- PROBLEM DETAILS
Emit a verbatim copy of the lines running from the line with "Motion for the" through the end of the material below.

- STORED DATA
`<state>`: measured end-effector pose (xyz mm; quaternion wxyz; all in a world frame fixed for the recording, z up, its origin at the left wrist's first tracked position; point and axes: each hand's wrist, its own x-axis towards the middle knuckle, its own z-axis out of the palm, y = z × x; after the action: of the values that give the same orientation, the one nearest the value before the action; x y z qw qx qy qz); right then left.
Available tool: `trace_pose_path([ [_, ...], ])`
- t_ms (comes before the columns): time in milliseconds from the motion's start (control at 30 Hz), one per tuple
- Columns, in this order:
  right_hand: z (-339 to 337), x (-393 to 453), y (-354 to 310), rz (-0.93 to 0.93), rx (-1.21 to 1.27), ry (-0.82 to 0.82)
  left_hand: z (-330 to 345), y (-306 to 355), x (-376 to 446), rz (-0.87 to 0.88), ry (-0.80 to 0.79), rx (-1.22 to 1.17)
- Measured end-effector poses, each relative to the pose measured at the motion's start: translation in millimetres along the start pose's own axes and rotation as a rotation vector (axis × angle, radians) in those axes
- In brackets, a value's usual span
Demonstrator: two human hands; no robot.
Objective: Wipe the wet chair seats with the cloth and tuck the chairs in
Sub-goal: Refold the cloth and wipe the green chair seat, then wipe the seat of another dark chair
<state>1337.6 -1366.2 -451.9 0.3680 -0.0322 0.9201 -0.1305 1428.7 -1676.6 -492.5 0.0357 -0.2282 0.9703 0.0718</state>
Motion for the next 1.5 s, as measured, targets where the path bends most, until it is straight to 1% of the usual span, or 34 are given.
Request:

- EXERCISE OUTPUT
Motion for the next 1.5 s, as measured, targets where the path bends most, until it is straight to 1% of the usual span, or 34 are given.
Request:

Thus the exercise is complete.